STA DI FATTO che in ogni Costituzione tout se tient. Se sposti una pedina, quel movimento si comunica, per vibrazioni successive, alle altre pedine, in un gioco di scambi e di reciproche influenze. Così, la tutela dei diritti dipende dalla separazione dei poteri, come scoprirono i rivoluzionari francesi del 1789; la legalità può entrare in crisi per l’onnipotenza delle Regioni, come abbiamo scoperto qui in Italia dal 2001 in avanti, dopo la revisione del Titolo V; il capo dello Stato dimagrisce quando mette pancia il presidente del Consiglio, ed è precisamente questo che sta per accadere. Ma come, non ci hanno raccontato che ogni intervento sulla forma di governo è prematuro, che se ne discuterà semmai dopo la riforma del bicameralismo? E non è forse vero che il testo all’esame di palazzo Madama non detta una parola sui poteri del Premier, nemmeno per concedergli la modesta facoltà di sostituire i suoi ministri?
Vero, ma al contempo falso. In quel testo gli unici due riferimenti alle attribuzioni del governo riguardano i decreti legge e i disegni di legge prioritari. Rispetto ai primi la riforma pianta dei paletti per arginarne l’abuso, ma in realtà quei limiti li aveva già codificati la Consulta. Viceversa i secondi esprimono una novità assoluta, e non di poco conto: 60 giorni per le iniziative legislative sposate dal Consiglio dei ministri, prendere o lasciare. Dunque governo più forte, Parlamento più debole. Ma il rafforzamento dell’esecutivo deriva soprattutto dall’eliminazione della doppia fiducia: senza la fossa dei leoni del Senato - che ha già divorato Prodi e Berlusconi, e che adesso ruggisce contro Renzi - ogni governo diventerà più stabile, e quindi più autorevole. Tanto più se potrà contare sul premio di maggioranza donato dall’Italicum, e su una maggioranza di fedeli maggiordomi, scelti attraverso le liste bloccate.
CHI CI RIMETTE? Il capo dello Stato. Chiunque sia in futuro, si scordi i governi del presidente, quali abbiamo via via sperimentato da Dini a Monti a Letta. Addio al ruolo di regnante: con questa nuova legge elettorale, Sua Maestà Repubblicana sarà soltanto il presidente del Consiglio. D’altronde quest’ultimo rappresenterà tutti gli italiani; il primo, unicamente il suo partito. Cui basterà ottenere il 37 per cento alle elezioni, nonché un terzo dei senatori-consiglieri regionali, per accaparrarsi pure il Quirinale. Un altro effetto occulto della riforma, che il subemendamento Gotor non neutralizza: si limita ad allungare il brodo, spostando il quorum sufficiente dalla quarta alla nona votazione. Sicché in ultimo ci rimettono le stesse garanzie costituzionali, oltre ai garanti. Dopotutto, anche il bicameralismo offriva una garanzia, nel bene e nel male; senza il Senato, le leggi ad personam brevettate dai governi Berlusconi sarebbero state il doppio.

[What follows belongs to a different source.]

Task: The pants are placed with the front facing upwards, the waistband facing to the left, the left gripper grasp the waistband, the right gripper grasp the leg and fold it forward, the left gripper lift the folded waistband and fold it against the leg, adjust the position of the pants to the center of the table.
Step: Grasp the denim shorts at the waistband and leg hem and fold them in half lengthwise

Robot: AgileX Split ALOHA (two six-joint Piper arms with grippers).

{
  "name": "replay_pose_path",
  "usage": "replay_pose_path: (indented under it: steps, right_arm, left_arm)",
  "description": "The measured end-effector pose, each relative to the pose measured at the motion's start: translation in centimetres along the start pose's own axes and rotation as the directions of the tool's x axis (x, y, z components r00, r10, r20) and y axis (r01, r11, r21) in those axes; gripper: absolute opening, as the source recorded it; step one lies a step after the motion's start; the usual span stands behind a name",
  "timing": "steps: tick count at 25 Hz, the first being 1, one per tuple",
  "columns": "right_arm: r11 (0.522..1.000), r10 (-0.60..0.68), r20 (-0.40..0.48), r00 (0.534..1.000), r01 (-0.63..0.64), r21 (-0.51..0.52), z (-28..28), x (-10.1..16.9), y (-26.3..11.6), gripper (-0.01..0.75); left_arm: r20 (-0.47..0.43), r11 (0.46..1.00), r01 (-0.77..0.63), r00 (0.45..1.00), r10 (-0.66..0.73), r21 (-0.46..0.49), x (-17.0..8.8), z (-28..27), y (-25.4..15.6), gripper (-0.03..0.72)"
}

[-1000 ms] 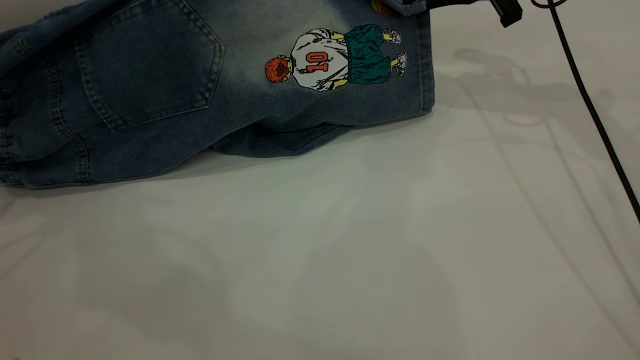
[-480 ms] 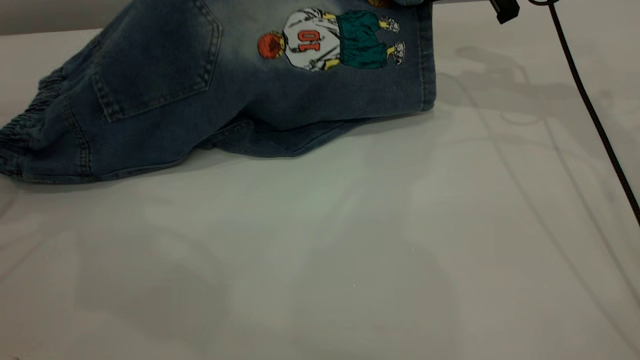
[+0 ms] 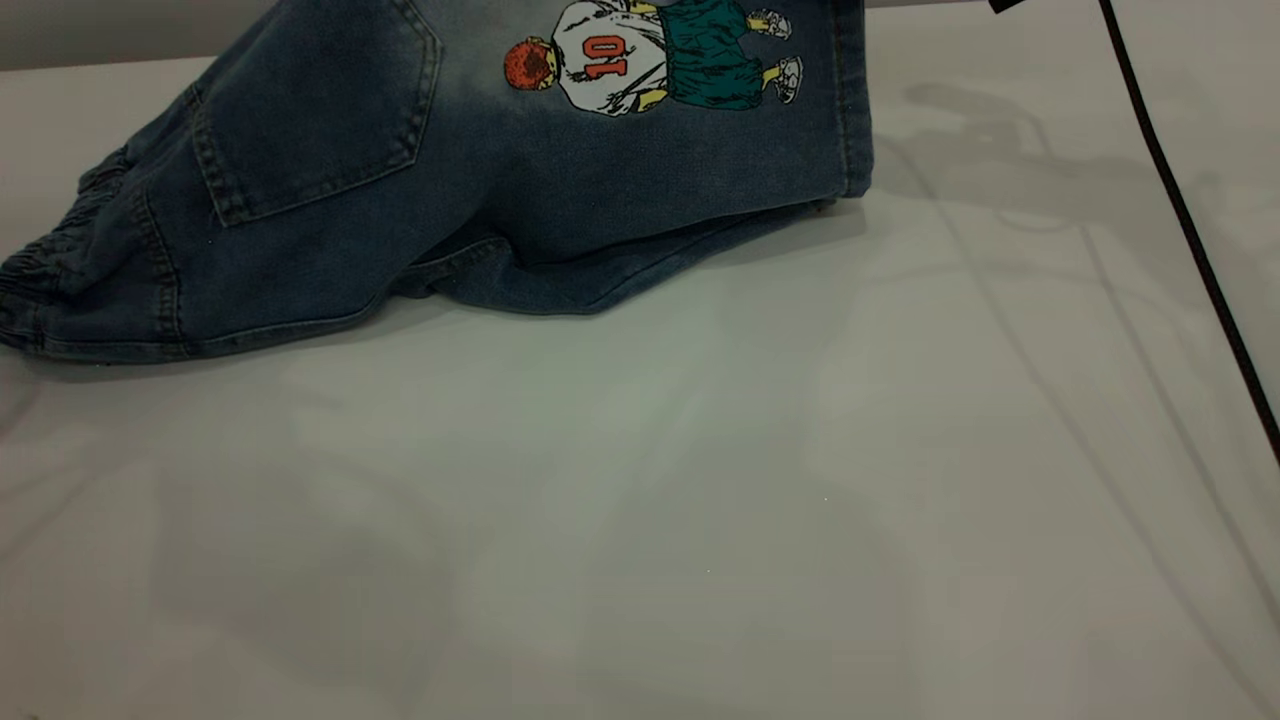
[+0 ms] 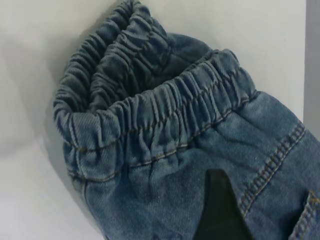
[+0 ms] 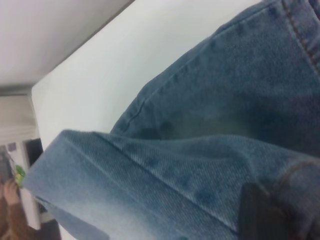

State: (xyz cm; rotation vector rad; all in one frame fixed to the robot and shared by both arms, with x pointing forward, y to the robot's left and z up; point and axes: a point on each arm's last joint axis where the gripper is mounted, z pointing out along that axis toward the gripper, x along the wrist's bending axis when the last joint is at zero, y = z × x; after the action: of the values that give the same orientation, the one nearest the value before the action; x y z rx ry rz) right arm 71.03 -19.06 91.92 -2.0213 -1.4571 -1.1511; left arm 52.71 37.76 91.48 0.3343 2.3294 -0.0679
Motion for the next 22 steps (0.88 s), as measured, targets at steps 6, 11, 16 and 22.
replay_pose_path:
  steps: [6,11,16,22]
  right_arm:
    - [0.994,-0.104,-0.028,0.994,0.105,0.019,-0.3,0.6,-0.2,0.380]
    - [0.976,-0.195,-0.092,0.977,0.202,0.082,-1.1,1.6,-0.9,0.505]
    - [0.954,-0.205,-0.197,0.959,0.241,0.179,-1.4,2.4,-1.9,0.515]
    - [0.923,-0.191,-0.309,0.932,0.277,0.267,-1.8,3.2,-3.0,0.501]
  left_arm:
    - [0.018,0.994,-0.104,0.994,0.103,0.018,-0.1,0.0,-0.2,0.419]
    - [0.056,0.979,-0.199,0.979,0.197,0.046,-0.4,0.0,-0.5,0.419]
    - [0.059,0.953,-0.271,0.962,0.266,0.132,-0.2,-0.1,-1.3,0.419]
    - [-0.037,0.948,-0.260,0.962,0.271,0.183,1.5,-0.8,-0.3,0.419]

Morale della favola: metteteci una pezza. Per esempio innalzando l’asticella del premio di maggioranza, rafforzando la Consulta, introducendo nuove garanzie. Però, allo stesso tempo, togliete la pezza che ci impedisce di vedere il gioco. Che è un gioco d’illusioni e di doppioni, oggi come ieri. In passato era la Costituzione materiale contro quella scritta; ora è la Costituzione scritta contro la Costituzione riscritta.